Dairy—outside of yogurt and a handful of cheeses like akkawi and halloumi, the latter of which is like a Turkish/Cypriot version of Mexican canela cheese that one can grill and, among Ammatoli’s impressive list of mezza, is one of their simplest and wondrous—is largely eschewed. Instead, olive oil and citrus juices are added to dishes for creaminess and bite.
Like their spectacular foul.
A common breakfast item throughout Middle Eastern food, especially in Lebanon and Egypt, foul from Ammatolí is nothing but beautifully pale fava beans mixed with garbanzo beans and mashed with garlic, lemon juice, tahini and a heavy pour of olive oil. The result is a chunky, hummus-like bowl of dip—or, if you prefer, a bowl of beans that needs no flour-based forklift; a regular fork will do fine.
Foul joins 15 other vegan options in the appetizer section alone, including vegan warak arish, grape leaves stuffed with rice instead of ground beef; mujaddara, a wonderful concoction of rice, lentils, and caramelized onions, with Ammatolí actually getting a few to the point of perfect crisp, creating a sweet blend of soft and hard; the city’s best fried cauliflower, each floret drenched in an olive oil dressing and lathered in parsley and green onion…

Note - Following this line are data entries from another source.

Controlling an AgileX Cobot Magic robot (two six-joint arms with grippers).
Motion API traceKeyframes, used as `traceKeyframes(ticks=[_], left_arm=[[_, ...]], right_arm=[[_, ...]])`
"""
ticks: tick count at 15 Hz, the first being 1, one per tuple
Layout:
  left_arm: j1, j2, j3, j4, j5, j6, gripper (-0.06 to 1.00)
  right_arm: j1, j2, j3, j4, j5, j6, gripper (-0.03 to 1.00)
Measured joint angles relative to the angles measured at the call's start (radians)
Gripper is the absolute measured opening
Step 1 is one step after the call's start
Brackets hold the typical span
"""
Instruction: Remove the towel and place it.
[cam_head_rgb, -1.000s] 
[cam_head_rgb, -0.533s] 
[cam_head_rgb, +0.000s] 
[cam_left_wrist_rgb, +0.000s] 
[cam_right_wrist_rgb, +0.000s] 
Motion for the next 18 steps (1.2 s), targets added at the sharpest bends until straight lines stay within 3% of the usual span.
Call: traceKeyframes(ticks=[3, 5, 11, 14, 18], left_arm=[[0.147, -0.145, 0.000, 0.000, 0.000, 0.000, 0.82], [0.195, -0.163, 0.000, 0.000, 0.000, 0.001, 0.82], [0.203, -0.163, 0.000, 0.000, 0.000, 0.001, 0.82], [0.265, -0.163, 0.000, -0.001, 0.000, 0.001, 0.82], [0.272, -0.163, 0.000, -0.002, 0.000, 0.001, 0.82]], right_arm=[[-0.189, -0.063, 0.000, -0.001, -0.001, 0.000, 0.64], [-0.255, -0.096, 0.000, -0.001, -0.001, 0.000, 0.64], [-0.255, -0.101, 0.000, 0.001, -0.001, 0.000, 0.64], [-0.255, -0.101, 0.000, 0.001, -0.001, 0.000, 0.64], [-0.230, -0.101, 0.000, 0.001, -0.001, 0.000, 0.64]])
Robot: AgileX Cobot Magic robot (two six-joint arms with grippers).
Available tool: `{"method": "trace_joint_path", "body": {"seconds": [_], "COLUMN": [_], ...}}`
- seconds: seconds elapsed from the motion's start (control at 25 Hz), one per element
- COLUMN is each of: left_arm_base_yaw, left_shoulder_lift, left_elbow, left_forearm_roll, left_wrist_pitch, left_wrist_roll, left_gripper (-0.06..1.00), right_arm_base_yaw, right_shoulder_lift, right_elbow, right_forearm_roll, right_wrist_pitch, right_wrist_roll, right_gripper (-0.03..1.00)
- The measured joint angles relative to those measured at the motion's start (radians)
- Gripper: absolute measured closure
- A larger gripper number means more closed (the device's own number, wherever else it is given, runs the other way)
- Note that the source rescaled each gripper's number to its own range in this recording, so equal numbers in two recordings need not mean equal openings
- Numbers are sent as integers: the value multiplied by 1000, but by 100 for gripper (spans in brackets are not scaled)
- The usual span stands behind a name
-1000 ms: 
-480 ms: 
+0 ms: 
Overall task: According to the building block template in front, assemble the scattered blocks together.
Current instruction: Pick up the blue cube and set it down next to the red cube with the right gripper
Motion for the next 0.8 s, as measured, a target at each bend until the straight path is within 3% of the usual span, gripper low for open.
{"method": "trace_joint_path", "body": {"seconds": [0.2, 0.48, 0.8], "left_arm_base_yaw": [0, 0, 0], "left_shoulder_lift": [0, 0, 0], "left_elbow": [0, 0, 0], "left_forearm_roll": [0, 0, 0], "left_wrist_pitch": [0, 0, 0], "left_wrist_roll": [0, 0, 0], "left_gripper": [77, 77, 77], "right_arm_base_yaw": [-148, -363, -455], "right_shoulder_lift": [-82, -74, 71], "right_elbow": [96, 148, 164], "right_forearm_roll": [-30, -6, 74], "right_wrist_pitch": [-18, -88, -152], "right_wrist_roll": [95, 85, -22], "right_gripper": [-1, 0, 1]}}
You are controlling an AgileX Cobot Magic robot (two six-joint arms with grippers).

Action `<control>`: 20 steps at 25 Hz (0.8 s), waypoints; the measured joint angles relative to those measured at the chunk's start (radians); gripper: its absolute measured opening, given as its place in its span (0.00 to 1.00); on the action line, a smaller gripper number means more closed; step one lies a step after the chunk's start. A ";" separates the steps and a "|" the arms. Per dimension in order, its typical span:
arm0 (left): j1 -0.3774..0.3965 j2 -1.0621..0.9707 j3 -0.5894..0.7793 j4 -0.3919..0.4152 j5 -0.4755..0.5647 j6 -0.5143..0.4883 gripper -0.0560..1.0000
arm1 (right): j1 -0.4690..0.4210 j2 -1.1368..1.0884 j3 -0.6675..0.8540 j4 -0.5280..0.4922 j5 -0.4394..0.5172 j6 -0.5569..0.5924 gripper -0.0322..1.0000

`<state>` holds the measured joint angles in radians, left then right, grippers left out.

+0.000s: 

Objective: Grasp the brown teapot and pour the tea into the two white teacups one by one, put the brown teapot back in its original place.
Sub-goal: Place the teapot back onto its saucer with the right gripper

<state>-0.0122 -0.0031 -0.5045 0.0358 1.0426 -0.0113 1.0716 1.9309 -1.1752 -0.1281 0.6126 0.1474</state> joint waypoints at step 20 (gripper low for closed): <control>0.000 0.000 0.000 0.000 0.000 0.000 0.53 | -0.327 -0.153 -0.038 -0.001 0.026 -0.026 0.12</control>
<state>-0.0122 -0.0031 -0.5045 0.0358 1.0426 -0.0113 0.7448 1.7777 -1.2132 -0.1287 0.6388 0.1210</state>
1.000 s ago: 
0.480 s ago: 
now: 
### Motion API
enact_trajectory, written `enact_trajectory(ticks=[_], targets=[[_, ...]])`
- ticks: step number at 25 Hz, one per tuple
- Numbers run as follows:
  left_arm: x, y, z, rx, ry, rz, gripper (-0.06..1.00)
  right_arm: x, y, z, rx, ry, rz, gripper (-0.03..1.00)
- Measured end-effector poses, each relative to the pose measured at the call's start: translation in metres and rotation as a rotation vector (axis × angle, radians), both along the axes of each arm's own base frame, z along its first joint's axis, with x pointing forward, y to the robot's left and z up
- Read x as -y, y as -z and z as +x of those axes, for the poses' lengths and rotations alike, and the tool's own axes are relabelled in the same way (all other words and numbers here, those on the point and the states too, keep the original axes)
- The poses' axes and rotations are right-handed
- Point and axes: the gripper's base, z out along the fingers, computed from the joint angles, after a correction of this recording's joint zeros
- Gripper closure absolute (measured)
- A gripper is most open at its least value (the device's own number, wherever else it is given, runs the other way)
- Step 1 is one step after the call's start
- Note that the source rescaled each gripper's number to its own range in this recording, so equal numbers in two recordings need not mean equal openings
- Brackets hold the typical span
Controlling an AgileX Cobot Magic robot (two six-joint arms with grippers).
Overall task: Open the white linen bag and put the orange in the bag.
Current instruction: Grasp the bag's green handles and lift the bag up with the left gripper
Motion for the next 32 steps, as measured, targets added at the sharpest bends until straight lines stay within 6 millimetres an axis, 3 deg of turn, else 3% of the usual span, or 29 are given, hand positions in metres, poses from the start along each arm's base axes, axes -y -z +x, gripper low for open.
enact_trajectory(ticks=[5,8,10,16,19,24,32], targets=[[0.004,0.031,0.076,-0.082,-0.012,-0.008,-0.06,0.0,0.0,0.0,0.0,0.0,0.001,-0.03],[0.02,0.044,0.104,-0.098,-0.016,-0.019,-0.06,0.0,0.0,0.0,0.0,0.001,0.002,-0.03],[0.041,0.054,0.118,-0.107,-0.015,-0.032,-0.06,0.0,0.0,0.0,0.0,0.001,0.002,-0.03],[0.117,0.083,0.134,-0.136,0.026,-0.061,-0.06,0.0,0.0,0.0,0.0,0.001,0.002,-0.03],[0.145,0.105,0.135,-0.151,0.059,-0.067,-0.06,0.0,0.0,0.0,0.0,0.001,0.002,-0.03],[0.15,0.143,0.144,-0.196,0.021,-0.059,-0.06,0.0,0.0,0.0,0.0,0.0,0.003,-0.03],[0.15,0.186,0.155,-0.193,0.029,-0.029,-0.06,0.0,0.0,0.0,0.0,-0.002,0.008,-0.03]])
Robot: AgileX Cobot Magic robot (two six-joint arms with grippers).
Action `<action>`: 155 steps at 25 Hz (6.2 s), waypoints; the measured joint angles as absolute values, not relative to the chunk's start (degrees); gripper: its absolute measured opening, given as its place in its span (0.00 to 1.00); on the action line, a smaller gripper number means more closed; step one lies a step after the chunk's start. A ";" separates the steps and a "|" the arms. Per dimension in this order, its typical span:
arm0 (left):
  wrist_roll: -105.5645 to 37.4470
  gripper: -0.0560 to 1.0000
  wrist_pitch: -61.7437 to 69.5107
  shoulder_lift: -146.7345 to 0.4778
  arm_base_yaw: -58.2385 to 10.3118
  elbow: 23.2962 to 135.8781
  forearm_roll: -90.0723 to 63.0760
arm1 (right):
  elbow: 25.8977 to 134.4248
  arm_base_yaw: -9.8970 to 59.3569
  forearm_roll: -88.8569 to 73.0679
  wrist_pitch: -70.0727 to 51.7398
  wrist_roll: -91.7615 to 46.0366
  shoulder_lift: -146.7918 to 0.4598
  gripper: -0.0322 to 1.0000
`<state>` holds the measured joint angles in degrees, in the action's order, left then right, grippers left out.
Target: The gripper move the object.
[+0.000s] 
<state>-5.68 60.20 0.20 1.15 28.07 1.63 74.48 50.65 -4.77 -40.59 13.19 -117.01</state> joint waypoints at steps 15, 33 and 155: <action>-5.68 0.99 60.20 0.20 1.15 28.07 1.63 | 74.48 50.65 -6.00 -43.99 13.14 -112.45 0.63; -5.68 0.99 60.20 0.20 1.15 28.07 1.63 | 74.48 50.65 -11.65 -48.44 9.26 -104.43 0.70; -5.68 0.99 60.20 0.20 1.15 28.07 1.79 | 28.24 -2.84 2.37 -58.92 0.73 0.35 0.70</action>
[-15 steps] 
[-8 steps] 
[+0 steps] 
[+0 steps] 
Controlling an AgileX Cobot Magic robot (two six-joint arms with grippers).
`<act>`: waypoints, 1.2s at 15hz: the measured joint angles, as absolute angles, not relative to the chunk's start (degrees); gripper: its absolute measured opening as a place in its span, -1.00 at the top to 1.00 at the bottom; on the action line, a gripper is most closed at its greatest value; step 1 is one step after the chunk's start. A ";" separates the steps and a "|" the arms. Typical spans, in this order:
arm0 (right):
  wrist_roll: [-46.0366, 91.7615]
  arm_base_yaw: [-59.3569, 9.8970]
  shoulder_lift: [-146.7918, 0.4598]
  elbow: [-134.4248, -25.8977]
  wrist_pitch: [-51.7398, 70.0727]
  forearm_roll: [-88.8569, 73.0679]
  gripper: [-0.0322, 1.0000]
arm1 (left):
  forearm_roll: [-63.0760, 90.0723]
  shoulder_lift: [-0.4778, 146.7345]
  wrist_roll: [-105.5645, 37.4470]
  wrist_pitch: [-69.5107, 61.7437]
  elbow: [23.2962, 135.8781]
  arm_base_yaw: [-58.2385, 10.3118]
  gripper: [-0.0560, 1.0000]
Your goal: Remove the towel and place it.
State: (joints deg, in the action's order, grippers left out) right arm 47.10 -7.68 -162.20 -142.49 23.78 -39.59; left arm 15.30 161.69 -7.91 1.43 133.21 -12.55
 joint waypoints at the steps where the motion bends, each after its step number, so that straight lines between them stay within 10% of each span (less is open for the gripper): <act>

This isn’t to dismiss their most approachable items; in fact, in these areas, Ammatoli succeeds in creating a handful of stand-outs with items that, personally speaking, I would have easily dismissed were it not for my fellow patrons.
Like a chicken roll.
Ammatoli’s Musakhan chicken roll—a play on the classic Palestinian dish whose star is not the protein but a berry. First, caramelized onions are added to the chicken along with olive oil, roasted pine nuts, and the star, sumac. Plucked from the bush found throughout the Levant, sumac berries are bright red—and when cultivated, they are dried and ground into a coarse powder that offers dishes a beautifully balanced tartness. In the case of this roll, a genuinely perfect lunch.
This isn’t to say Ammatoli is perfect in all aspects. Does their hummus match the puréed heaven of Babel‘s version in L.A.? No—Ammatoli’s version is more on the saucey side but it still has a layer of flavors that puts George’s to shame.
Within these Middle Eastern food layers, seemingly found in every single part of a plate, sits an introduction to the Levant for Long Beach. It’s found in the side of extra sauce attached their spicy garlic lemon chicken, a monster of a platter that showcases a half-chicken sitting atop a bed of rice. It’s sitting in the layers of salt and parsley and mint in their house salad. It’s laying between the fats of their ground beef kafta, a meat skewer that rolls with hints of clove, coriander, onion, and all-around addictiveness.
In other words, Ammatoli is one of the most exciting additions to the Downtown food scene and I happily welcome it to Long Beach. Or perhaps, as their sign indicates, maybe they are welcoming us.
Ammatoli is located at 285 E 3rd St.